• [Task statement]:
The answer must reproduce all of the data below exactly and contain no images.

• [Material shown]:
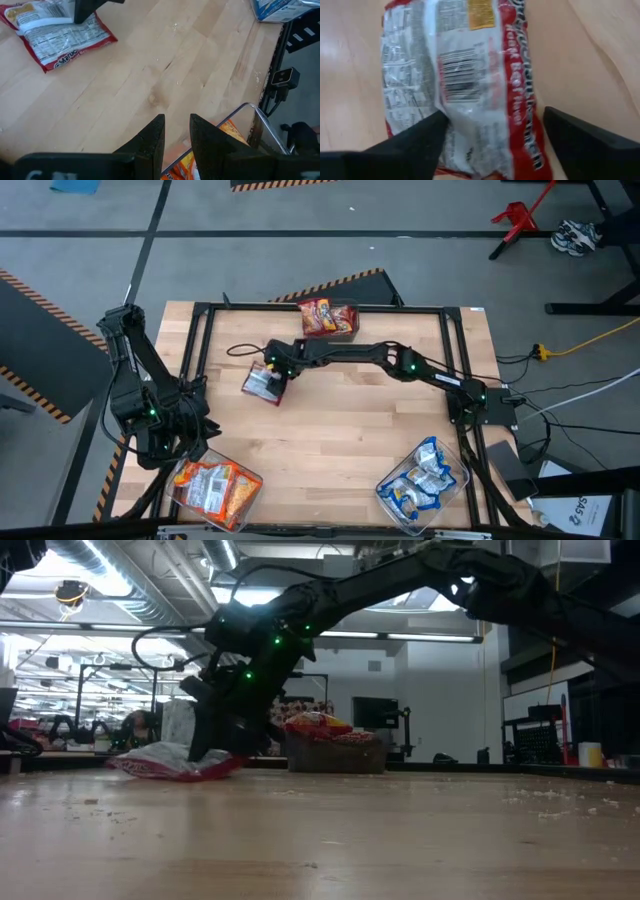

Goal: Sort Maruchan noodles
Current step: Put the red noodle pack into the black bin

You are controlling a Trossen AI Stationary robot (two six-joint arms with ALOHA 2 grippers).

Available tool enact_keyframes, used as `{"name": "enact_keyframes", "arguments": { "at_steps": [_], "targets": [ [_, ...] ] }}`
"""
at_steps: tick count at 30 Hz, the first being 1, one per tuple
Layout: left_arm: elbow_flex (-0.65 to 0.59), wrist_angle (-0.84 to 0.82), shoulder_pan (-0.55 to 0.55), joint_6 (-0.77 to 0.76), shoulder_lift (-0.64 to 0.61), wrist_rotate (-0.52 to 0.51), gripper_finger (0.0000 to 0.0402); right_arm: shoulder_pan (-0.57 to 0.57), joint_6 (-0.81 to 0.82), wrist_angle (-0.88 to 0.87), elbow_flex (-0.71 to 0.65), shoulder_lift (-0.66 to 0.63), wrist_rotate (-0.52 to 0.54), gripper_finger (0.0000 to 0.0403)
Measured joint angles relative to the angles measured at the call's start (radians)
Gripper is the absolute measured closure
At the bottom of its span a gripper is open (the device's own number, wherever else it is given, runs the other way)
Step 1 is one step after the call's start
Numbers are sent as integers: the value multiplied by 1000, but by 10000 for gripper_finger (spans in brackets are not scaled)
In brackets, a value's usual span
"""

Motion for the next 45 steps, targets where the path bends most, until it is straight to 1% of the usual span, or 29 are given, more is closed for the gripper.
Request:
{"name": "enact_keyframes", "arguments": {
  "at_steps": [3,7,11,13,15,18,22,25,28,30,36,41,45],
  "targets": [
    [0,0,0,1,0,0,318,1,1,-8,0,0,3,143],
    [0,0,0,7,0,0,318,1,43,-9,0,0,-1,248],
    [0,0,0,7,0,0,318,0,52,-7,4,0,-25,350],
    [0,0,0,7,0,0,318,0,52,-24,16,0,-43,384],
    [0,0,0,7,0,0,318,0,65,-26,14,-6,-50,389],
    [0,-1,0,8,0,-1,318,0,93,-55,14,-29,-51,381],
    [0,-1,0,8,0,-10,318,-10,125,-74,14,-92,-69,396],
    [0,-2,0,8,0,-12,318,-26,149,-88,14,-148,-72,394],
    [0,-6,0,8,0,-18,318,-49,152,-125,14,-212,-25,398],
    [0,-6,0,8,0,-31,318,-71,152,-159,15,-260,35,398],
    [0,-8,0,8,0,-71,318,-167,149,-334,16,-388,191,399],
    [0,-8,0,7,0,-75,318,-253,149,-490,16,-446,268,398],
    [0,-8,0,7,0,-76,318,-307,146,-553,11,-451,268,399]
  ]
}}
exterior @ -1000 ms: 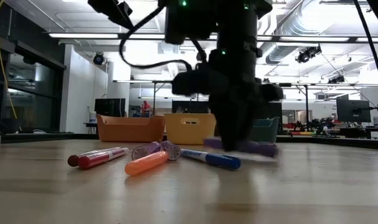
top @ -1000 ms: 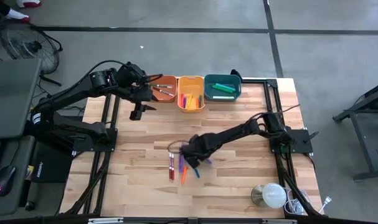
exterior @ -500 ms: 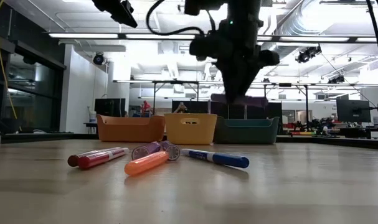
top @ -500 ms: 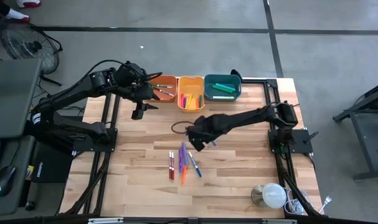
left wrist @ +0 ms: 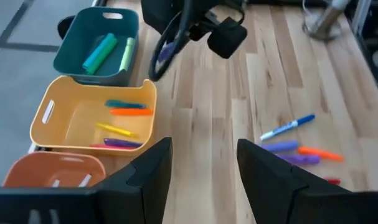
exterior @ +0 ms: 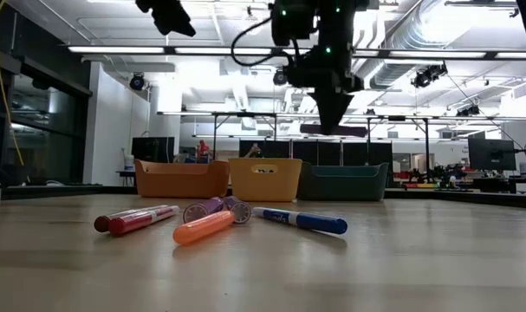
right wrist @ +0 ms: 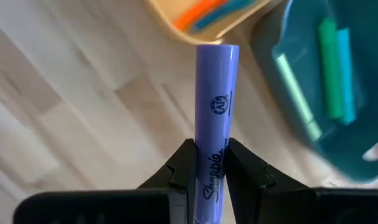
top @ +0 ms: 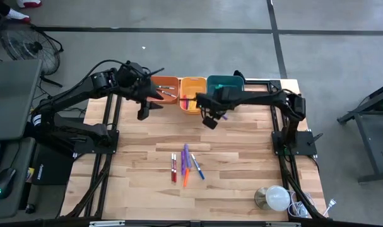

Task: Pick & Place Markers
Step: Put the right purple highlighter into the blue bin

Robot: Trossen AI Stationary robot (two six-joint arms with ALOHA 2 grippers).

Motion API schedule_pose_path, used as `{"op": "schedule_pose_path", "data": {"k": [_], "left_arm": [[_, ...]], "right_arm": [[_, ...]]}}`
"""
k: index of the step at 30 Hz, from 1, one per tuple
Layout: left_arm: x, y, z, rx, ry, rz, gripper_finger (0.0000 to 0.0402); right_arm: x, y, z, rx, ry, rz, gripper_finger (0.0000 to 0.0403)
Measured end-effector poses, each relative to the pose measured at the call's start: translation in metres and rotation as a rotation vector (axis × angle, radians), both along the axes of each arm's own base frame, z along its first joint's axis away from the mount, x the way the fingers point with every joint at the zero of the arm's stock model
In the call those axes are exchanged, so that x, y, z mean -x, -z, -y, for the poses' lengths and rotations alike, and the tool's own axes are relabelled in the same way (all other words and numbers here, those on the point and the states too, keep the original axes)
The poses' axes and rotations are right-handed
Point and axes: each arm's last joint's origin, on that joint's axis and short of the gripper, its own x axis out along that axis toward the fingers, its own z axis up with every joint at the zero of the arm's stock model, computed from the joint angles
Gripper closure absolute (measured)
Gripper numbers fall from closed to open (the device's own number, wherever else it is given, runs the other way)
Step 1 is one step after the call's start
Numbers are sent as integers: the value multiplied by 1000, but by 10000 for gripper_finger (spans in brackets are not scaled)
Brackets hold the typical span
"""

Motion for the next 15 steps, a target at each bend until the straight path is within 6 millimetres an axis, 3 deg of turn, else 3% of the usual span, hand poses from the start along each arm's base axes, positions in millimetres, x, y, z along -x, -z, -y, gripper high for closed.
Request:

• [The answer]:
Goal: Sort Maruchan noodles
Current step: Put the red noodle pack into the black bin

You are controlling a Trossen AI Stationary robot (two six-joint arms with ALOHA 2 grippers).

Available tool enact_keyframes, used as `{"name": "enact_keyframes", "arguments": { "at_steps": [_], "targets": [ [_, ...] ] }}`
"""
at_steps: tick count at 30 Hz, the first being 1, one per tuple
Layout: left_arm: elbow_flex (-0.65 to 0.59), wrist_angle (-0.84 to 0.82), shoulder_pan (-0.55 to 0.55), joint_6 (-0.77 to 0.76), shoulder_lift (-0.64 to 0.61), wrist_rotate (-0.52 to 0.51), gripper_finger (0.0000 to 0.0402); right_arm: shoulder_pan (-0.57 to 0.57), joint_6 (-0.81 to 0.82), wrist_angle (-0.88 to 0.87), elbow_flex (-0.71 to 0.65), shoulder_lift (-0.66 to 0.63), wrist_rotate (-0.52 to 0.54), gripper_finger (0.0000 to 0.0403)
Measured joint angles relative to the angles measured at the call's start (radians)
Gripper is the absolute measured closure
At the bottom of its span a gripper is open (the device's own number, wherever else it is given, runs the other way)
Step 1 is one step after the call's start
Numbers are sent as integers: the value multiplied by 1000, but by 10000 for gripper_finger (spans in brackets are not scaled)
In brackets, a value's usual span
"""

Motion for the next 45 steps, targets where the path bends most, until it is straight to 1% of the usual span, or 29 are given, more is closed for the gripper.
Request:
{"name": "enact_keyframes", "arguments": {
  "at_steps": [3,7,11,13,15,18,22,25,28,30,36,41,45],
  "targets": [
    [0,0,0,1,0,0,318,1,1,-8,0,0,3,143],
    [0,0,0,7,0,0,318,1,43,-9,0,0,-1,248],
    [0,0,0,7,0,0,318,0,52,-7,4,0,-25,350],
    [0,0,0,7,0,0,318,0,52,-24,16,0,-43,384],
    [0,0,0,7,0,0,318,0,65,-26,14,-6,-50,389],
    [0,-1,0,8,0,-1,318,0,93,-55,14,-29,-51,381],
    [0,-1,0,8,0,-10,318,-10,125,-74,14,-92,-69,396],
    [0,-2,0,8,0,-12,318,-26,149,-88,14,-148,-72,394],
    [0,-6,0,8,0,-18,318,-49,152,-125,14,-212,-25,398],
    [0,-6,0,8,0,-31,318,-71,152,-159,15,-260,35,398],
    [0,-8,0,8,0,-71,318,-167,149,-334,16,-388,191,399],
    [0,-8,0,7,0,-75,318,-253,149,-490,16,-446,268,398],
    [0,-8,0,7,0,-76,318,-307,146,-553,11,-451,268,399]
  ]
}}
exterior @ -1000 ms: 
top @ -1000 ms: 
exterior @ -500 ms: 
top @ -500 ms: 
left wrist @ +0 ms: 
exterior @ +0 ms: 
right wrist @ +0 ms: 
top @ +0 ms: 

Task: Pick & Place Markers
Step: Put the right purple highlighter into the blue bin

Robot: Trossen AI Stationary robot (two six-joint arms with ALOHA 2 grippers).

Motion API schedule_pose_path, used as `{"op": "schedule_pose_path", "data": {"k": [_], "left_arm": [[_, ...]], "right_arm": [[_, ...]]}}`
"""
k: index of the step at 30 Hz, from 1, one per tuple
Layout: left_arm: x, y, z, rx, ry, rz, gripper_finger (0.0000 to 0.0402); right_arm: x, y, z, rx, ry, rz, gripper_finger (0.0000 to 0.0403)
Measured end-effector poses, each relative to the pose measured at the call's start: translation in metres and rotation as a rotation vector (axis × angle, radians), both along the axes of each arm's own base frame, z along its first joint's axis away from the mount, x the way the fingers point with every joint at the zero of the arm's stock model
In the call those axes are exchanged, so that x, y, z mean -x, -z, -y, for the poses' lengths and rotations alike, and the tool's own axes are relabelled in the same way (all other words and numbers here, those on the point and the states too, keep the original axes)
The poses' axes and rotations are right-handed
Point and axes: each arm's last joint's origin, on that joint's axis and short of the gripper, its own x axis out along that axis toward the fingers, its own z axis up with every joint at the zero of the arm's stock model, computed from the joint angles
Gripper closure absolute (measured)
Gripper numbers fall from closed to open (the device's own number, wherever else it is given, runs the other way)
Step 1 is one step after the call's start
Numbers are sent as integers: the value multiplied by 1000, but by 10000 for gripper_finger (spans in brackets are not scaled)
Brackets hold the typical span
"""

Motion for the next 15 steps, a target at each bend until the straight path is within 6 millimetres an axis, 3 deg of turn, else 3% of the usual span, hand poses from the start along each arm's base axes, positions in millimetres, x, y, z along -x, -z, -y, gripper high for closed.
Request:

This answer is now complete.